■ What to work on: From the records, report how many lines hold the word "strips", with the number as the sole reply.

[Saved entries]
..........

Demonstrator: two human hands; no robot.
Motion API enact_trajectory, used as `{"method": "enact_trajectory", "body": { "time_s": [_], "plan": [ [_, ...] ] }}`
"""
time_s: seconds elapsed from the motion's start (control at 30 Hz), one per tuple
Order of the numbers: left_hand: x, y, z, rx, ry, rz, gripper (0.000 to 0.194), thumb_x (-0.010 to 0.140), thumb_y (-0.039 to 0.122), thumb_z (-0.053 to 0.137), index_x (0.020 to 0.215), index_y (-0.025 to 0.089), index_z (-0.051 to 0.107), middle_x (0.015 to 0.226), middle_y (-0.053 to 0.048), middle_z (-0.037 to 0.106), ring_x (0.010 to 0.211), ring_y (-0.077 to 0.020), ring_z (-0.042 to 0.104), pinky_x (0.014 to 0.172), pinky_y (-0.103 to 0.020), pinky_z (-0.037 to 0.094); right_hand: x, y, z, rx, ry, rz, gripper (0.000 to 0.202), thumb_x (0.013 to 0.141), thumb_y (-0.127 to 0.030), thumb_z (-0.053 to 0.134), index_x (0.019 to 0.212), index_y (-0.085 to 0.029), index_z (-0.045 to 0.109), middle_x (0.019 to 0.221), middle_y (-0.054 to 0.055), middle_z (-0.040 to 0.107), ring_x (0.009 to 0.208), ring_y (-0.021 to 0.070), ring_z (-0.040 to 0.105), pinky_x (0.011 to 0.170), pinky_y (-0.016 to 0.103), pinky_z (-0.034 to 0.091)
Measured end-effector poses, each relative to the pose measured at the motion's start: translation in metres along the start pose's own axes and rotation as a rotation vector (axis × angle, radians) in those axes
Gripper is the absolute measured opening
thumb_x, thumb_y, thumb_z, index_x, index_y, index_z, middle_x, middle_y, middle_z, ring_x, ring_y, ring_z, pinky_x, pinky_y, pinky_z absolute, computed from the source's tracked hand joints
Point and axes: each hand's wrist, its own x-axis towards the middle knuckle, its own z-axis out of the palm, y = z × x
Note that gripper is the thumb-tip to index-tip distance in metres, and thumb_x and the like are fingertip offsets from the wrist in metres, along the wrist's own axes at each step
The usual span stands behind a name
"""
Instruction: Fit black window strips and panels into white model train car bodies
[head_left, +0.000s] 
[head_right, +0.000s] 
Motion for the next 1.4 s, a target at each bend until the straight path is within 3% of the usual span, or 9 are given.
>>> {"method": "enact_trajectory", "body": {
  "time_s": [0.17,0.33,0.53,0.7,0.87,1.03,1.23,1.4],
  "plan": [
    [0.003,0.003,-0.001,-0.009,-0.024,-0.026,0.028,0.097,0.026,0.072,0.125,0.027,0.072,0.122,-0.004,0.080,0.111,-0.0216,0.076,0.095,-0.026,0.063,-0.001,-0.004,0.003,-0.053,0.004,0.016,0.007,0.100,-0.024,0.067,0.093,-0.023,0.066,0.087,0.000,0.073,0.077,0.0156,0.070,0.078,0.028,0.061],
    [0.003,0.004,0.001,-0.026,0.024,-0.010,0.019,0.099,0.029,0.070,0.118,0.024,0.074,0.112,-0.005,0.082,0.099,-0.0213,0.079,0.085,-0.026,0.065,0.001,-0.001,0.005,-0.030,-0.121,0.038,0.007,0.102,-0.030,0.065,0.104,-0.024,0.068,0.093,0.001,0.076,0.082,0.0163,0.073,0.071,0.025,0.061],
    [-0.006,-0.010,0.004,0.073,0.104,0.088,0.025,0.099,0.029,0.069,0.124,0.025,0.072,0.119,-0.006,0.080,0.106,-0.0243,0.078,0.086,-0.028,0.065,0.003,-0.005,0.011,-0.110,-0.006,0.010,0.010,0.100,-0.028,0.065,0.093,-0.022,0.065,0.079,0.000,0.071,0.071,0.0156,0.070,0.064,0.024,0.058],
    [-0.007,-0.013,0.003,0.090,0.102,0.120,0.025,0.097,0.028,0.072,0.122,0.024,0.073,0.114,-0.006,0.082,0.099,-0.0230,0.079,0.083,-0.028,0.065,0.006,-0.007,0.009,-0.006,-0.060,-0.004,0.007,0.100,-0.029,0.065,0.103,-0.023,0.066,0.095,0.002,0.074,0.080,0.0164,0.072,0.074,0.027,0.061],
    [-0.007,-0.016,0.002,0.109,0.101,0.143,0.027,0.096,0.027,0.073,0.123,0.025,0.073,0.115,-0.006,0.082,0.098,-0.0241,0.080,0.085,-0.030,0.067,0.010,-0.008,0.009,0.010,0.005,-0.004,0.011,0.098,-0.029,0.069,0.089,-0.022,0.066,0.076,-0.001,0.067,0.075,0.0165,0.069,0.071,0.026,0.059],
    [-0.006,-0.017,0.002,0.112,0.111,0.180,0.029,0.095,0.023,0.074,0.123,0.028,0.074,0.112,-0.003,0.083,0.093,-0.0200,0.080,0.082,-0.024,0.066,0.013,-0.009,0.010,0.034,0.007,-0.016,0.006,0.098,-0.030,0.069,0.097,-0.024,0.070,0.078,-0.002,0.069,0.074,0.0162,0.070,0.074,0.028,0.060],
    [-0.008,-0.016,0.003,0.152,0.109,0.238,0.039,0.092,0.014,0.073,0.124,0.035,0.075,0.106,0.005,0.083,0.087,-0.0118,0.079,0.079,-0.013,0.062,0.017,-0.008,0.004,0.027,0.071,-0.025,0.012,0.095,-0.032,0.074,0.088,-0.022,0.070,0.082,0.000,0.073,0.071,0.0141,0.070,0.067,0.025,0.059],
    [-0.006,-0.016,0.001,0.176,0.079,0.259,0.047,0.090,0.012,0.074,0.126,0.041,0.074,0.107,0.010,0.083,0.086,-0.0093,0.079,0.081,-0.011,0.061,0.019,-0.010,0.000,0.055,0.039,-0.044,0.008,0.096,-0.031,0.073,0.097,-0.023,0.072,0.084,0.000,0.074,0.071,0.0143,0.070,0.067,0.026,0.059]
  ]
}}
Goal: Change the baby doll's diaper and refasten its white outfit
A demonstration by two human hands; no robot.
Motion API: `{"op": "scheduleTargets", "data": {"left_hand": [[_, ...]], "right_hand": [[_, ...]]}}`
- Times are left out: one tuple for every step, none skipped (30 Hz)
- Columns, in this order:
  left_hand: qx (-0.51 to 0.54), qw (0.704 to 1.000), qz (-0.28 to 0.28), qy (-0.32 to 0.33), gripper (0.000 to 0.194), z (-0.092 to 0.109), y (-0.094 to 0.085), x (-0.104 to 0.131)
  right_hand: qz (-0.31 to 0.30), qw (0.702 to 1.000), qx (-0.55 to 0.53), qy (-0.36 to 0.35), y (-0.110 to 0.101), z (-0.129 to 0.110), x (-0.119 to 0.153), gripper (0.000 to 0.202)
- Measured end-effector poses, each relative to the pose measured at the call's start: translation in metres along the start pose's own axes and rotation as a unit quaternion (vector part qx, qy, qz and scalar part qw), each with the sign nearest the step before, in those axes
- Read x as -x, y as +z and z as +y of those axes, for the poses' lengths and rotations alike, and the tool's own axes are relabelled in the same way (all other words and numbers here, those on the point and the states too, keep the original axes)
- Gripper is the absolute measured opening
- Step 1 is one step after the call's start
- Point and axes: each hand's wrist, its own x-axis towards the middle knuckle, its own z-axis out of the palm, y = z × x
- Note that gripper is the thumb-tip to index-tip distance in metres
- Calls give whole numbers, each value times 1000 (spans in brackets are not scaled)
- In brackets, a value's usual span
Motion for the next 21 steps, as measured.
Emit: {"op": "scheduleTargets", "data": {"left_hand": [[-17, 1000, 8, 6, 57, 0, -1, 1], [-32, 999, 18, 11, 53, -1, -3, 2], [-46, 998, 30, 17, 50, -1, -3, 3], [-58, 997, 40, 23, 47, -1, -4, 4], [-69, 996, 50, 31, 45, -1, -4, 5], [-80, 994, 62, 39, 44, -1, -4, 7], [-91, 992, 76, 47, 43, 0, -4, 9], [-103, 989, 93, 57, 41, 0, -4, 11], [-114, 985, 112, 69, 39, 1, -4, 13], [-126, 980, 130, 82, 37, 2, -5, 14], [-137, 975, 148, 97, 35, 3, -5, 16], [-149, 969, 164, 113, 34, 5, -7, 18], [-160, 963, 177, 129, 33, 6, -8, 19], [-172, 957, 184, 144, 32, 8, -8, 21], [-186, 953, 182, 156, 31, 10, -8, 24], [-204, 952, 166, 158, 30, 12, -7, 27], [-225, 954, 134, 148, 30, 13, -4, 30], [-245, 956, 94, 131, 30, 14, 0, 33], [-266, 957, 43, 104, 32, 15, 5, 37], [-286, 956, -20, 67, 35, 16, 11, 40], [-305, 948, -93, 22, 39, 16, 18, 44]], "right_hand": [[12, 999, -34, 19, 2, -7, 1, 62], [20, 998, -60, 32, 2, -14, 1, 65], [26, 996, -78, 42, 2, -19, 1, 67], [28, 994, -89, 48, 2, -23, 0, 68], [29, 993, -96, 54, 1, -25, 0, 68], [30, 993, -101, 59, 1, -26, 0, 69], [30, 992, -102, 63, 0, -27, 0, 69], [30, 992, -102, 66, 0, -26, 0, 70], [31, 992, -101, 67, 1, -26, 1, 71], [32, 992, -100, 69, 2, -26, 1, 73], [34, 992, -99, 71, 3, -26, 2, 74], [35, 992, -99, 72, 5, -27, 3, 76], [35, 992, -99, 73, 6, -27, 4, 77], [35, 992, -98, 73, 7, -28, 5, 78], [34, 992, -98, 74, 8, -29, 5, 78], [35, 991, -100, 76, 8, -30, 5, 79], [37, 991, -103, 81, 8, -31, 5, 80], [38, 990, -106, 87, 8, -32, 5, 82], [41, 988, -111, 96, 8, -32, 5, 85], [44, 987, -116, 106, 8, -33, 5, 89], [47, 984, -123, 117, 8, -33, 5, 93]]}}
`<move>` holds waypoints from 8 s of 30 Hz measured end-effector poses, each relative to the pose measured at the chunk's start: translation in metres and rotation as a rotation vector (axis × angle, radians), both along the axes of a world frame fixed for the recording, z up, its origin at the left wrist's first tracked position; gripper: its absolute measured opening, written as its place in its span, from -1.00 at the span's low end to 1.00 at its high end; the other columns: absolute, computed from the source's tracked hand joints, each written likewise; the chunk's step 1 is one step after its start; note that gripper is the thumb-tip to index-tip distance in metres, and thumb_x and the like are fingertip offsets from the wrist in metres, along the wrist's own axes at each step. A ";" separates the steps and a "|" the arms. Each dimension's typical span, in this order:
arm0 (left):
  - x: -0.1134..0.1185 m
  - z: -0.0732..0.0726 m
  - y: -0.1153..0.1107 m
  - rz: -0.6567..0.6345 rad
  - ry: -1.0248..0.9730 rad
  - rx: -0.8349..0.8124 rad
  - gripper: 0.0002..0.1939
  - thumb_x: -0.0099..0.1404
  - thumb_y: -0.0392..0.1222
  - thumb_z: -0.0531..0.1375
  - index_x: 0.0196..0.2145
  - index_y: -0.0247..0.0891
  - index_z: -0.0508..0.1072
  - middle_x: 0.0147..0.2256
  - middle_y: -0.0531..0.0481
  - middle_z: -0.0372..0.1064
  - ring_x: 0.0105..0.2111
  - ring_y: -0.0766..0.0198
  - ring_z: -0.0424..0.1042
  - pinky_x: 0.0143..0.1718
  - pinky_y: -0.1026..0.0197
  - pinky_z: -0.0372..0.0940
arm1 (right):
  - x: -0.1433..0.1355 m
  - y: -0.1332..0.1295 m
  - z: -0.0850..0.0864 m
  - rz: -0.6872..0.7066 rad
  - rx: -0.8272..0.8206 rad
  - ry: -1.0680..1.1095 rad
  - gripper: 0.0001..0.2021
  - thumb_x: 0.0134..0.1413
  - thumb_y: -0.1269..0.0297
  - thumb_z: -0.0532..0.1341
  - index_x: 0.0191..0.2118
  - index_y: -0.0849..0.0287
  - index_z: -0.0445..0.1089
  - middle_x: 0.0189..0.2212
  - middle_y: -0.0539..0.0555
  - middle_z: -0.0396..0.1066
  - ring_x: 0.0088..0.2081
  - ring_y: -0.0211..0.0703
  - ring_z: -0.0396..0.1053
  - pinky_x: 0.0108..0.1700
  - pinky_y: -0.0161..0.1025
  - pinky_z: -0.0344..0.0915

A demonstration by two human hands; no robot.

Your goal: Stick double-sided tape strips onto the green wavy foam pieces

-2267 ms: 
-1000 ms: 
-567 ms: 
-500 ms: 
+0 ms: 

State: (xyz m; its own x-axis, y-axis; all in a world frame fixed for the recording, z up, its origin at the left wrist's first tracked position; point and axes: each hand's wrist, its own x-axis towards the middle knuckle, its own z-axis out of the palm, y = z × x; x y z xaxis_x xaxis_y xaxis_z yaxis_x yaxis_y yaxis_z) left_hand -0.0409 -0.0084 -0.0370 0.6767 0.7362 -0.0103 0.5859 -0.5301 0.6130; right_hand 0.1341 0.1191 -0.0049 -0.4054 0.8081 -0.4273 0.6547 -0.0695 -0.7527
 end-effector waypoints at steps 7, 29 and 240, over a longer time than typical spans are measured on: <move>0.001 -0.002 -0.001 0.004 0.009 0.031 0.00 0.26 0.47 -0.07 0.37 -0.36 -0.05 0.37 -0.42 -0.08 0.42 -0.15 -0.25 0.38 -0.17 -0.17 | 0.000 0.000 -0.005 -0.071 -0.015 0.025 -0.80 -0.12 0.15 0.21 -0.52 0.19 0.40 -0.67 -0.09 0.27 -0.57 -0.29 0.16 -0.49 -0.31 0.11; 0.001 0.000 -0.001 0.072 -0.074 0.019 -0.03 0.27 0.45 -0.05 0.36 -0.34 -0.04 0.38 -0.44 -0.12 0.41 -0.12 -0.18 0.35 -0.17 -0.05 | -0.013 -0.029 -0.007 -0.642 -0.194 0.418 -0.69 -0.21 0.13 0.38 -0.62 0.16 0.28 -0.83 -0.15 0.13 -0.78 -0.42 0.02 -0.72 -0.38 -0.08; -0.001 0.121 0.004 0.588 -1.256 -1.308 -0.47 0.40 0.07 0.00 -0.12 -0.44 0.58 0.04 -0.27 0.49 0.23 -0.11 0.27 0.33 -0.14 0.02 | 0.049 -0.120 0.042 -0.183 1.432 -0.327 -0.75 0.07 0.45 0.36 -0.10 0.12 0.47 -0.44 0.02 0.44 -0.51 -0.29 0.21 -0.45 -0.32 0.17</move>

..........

■ Answer for the task: 2